However, it is not just its rapid growth and spread that has made the refuge tree one of the most feared invasive species. It also has a bad history of allelopathy, which prevents other plants from growing nearby.
The tree produces a lot of pollen, which can cause allergies, and its leaves, branches, seeds, and bark can irritate the skin. If that's not enough, the tree of heaven is also the primary host for the spotted lanternfly, a highly destructive pest from Asia that was discovered in the northeastern United States in 2014.
There are many good reasons to become familiar with this tree, to learn to distinguish it from its peers and to know how to get rid of it.
|Botanical Name||Ailanthus altissima|
|Common Name||Tree of heaven|
|Plant Type||Deciduous tree|
|Mature Size||60 to 75 ft. tall, 35 to 50 ft. wide|
|Light||Full sun, partial sun, partial shade|
|Bloom Time||Late spring to early summer|
|Flower Color||Yellowish to light green|
Invasiveness of Tree of Heaven
The tree of heaven grows rapidly; growth of 3 to 15 feet in a year is not uncommon. Once established, it constantly develops shoots, not just at the base, but 50 feet or more from the original tree. Newly sprouted trees only take about two years to produce seeds on their own. A female tree produces up to 300,000 seeds a year.
What also makes the tree of heaven so invasive is that its leaves, roots, and bark release allelopathic chemicals that prevent other plants from growing. This, combined with rapid growth and spread and the tree's ability to survive drought and thrive in poor soils, leads to tree-of-heaven monocultures.
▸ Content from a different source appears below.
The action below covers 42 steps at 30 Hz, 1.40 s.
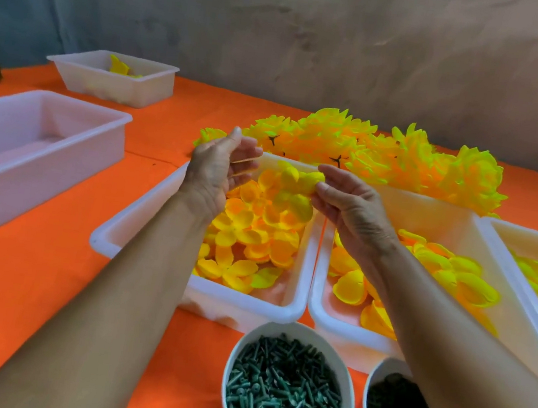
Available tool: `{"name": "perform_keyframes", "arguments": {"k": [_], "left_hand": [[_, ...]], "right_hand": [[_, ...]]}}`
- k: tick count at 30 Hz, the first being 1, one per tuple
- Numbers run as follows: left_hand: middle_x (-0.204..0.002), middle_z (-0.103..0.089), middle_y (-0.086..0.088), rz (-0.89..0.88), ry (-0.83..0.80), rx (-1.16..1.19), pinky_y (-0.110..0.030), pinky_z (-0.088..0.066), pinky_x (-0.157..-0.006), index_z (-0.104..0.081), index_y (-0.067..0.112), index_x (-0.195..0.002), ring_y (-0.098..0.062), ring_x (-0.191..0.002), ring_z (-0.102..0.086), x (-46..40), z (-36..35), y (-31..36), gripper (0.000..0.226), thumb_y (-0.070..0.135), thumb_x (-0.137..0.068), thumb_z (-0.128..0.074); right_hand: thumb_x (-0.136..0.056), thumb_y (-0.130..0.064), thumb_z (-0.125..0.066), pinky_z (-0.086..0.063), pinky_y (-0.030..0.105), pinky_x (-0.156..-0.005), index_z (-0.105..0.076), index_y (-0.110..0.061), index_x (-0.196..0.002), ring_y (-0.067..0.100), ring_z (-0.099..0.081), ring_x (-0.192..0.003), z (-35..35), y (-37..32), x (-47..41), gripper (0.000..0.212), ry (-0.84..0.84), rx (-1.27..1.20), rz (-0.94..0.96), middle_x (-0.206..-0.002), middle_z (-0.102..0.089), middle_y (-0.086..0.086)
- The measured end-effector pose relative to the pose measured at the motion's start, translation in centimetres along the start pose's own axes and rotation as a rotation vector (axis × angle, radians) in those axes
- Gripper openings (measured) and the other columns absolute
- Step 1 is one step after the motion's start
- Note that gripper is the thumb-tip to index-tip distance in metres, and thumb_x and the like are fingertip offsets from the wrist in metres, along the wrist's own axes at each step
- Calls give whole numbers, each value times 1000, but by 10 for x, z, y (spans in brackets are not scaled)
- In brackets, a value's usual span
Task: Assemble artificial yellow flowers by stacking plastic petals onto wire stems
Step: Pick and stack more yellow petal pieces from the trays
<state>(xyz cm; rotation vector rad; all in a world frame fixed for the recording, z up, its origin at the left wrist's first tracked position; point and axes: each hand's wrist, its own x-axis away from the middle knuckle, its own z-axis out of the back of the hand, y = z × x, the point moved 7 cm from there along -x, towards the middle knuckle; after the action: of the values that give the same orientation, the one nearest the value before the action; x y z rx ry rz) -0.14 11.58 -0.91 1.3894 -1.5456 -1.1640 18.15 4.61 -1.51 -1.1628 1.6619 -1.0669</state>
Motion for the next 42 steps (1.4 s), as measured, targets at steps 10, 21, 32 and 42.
{"name": "perform_keyframes", "arguments": {"k": [10, 21, 32, 42], "left_hand": [[-80, -67, 9, -46, -210, -337, -18, -44, -55, -64, 22, -88, 1, -68, -61, 9, -21, -11, 12, 13, -82, -69], [-77, -64, -2, -104, -249, -349, -15, -42, -47, -64, 17, -108, -6, -61, -58, 15, -28, -10, 33, 5, -78, -72], [-74, -65, -9, -167, -245, -387, -21, -56, -59, -62, 5, -82, -11, -61, -64, 16, -29, -10, 18, -7, -74, -72], [-72, -67, -23, -357, -147, -764, -39, -55, -60, -57, 10, -72, -27, -55, -62, 23, -40, -2, 20, -3, -77, -72]], "right_hand": [[-85, 2, -58, -48, 13, -61, -65, -11, -109, 1, -64, -70, -20, -4, 6, 28, -174, 192, 40, -79, -72, -10], [-74, 6, -70, -45, 16, -54, -69, -6, -80, 7, -58, -58, -6, -10, 6, 13, 51, 227, 96, -67, -67, 3], [-83, 5, -64, -47, 22, -61, -59, 0, -95, 17, -56, -68, -12, -4, 4, 13, 33, 459, 93, -82, -61, 14], [-82, -13, -68, -49, 45, -76, -61, -7, -84, 35, -62, -83, -23, -10, 4, 9, 201, 1027, 241, -84, -67, 17]]}}
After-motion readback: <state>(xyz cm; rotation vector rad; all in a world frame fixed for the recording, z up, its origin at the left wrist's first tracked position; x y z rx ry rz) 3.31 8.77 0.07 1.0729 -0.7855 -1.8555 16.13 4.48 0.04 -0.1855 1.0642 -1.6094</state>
How to Identify Tree of Heaven
Identifying a tree during the dormant season is not always easy, but a mature heavenly tree has a very distinct, rough, cracked bark that resembles the rind of a cantaloupe.
The leaves are long with a central stem and leaflets on each side. Because they are so large, between one and four feet, they can easily be mistaken for multiple leaves, although it is actually a large leaf with 10 to 40 lance-shaped leaflets with smooth edges.
The foliage has two characteristics: the bottom of each leaflet has two collision-shaped glands. And the leaves have a foul odor similar to burnt peanut butter, wet gym socks, or cat urine.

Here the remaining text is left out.